L’ultima versione del decreto non permetterà al settore “di definire investimenti e prospettive di sviluppo per il futuro”, è l’allarme lanciato da CIB (che riunisce circa 800 aziende agricole produttrici di biogas e biometano da fonti rinnovabili e 221 società industriali fornitrici di impianti, tecnologie e servizi per la produzione di biogas e biometano) e CMA (che riunisce più di 150 aziende agricole titolari di impianti di produzione di  biogas e di altri impianti agroenergetici e oltre 350 aziende agricole fornitrici presenti in Piemonte, Valle d’Aosta, Lombardia, Emilia-Romagna, Veneto e Trentino-Alto Adige).

Dito puntato in particolare agli impianti biogas fino a 300kW: i due consorzi chiedono di rivedere i criteri di accesso agli incentivi e di rivedere i valori della tariffa in modo che tengano conto dell’incremento dei costi di costruzione degli impianti e delle materie prime, nonché dell’effetto della spinta inflazionistica in atto. 
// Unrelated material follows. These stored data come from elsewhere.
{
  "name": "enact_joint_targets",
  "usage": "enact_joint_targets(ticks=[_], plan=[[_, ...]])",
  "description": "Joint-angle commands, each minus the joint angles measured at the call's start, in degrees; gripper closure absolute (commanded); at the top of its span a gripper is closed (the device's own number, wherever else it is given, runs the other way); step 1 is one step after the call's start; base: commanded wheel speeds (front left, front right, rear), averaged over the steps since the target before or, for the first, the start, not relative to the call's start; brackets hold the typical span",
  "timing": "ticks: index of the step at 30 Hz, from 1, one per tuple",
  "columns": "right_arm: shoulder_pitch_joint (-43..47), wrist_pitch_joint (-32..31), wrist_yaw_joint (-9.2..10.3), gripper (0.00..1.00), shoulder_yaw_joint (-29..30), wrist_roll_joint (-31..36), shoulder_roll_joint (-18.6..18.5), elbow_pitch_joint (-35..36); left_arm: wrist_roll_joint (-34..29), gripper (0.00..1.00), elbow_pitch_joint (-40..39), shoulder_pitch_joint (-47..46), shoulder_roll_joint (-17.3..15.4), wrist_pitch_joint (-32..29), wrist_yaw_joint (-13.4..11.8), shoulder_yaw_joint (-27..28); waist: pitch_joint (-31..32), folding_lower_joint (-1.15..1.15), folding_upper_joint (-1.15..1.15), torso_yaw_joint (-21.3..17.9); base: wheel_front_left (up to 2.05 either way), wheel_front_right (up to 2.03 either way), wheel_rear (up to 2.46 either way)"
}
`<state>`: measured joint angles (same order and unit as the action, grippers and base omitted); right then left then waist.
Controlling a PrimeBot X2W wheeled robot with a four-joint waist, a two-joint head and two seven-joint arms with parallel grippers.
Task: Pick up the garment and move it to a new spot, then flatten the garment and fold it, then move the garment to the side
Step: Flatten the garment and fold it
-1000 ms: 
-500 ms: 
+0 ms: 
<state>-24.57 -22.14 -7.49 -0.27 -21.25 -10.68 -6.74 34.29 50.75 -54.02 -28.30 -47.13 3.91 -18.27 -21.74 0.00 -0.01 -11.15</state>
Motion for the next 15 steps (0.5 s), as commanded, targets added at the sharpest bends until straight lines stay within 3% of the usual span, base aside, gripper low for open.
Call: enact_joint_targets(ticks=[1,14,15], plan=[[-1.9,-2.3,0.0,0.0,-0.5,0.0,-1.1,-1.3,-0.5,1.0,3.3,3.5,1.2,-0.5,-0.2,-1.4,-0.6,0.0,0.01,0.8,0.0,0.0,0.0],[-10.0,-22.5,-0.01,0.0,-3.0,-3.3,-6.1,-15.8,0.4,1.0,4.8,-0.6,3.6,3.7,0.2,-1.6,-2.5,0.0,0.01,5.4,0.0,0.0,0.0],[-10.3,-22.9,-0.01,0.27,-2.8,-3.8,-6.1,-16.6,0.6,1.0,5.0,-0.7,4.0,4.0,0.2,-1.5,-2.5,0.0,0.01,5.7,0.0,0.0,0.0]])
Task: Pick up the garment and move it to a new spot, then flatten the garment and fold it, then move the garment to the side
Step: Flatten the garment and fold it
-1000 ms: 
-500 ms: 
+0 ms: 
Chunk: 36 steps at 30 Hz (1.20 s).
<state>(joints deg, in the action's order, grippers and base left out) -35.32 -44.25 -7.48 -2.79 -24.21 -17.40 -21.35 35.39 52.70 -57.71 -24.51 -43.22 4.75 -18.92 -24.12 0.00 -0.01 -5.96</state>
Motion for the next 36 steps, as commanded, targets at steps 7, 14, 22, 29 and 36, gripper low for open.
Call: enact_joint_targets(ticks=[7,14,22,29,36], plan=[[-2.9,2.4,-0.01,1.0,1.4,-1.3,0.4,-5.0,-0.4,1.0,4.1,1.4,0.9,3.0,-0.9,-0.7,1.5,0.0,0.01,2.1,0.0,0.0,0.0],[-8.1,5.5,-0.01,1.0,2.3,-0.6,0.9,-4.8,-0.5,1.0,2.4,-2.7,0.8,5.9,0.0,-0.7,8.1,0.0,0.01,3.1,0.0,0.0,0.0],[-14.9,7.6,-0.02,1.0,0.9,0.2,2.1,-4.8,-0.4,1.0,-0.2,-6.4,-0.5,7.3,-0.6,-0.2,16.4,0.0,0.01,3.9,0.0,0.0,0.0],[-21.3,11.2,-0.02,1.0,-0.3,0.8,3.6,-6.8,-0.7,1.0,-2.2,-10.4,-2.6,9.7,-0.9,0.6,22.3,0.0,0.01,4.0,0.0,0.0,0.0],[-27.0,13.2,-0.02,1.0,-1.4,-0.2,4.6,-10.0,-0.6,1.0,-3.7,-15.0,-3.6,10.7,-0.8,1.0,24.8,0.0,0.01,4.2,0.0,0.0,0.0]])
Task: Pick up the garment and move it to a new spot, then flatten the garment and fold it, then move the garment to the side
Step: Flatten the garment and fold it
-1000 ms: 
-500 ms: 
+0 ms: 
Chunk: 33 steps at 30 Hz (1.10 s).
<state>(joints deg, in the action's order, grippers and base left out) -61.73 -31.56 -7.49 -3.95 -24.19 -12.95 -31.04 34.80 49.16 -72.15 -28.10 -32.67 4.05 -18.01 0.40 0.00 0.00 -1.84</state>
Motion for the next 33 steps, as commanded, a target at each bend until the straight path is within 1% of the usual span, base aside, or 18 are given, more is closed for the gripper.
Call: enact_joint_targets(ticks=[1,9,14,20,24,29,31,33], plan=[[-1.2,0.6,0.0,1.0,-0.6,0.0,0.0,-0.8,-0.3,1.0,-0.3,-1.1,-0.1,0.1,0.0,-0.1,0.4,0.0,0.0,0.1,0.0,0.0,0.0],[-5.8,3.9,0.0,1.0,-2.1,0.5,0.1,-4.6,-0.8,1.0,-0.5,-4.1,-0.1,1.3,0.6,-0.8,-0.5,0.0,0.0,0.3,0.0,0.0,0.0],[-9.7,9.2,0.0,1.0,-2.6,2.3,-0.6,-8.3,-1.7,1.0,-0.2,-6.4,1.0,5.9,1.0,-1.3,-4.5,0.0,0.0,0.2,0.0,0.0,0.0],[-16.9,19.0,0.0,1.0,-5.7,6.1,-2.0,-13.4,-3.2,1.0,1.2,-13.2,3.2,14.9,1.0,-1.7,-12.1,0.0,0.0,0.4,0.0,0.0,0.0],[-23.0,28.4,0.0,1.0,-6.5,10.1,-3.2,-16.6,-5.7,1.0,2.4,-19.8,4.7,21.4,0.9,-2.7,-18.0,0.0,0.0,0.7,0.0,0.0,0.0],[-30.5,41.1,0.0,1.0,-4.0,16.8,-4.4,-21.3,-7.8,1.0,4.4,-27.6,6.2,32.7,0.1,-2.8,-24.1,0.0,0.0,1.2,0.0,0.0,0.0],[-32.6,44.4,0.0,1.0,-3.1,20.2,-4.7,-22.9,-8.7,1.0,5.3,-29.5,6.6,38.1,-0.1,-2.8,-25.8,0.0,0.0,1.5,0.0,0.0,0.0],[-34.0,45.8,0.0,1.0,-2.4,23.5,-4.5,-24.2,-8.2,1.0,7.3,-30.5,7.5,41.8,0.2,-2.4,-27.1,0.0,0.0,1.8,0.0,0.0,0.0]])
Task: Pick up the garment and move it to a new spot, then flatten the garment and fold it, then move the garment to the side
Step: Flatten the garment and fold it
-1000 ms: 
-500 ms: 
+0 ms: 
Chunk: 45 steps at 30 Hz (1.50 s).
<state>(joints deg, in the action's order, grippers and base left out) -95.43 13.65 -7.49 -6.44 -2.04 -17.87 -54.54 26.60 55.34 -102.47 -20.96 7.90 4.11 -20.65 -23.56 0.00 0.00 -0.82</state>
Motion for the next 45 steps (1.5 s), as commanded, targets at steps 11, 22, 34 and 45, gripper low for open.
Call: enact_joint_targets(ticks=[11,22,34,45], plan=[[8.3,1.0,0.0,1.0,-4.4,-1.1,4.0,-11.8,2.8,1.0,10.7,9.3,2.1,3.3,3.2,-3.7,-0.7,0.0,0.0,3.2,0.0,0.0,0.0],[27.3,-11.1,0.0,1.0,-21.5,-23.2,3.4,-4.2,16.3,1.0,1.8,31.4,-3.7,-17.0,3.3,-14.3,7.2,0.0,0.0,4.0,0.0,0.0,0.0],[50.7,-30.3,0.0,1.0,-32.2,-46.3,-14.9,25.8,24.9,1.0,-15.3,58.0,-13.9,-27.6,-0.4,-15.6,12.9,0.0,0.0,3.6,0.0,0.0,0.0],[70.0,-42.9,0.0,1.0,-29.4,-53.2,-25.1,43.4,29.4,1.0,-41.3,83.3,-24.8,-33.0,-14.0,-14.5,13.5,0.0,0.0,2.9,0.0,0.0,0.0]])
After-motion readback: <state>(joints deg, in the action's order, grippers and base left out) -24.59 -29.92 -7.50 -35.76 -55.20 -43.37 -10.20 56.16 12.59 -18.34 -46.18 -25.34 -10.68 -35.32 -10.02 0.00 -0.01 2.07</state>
“Particolari criticità si riscontrano anche nelle misure dedicate al prosieguo della produzione per gli impianti biogas esistenti”, si legge nella nota diramata da CIB e CMA, che chiedono che “lo schema di decreto riveda i criteri legati ai limiti di distanza dalla rete e alla dieta d’impianto che, laddove non riviste, pregiudicherebbero moltissime iniziative in corso”.

Infine, Consorzio Italiano Biogas e Consorzio Monviso Agroenergia chiedono che “si intervenga rapidamente sull’attuale testo del FER 2, anche attraverso l’immediato avvio di un momento di confronto con gli operatori, affinché il nuovo decreto, che il settore attende ormai da più di tre anni, eviti il blocco del settore e possa effettivamente accelerare il pieno sviluppo del biogas e garantire al nostro Paese una maggiore sicurezza energetica”.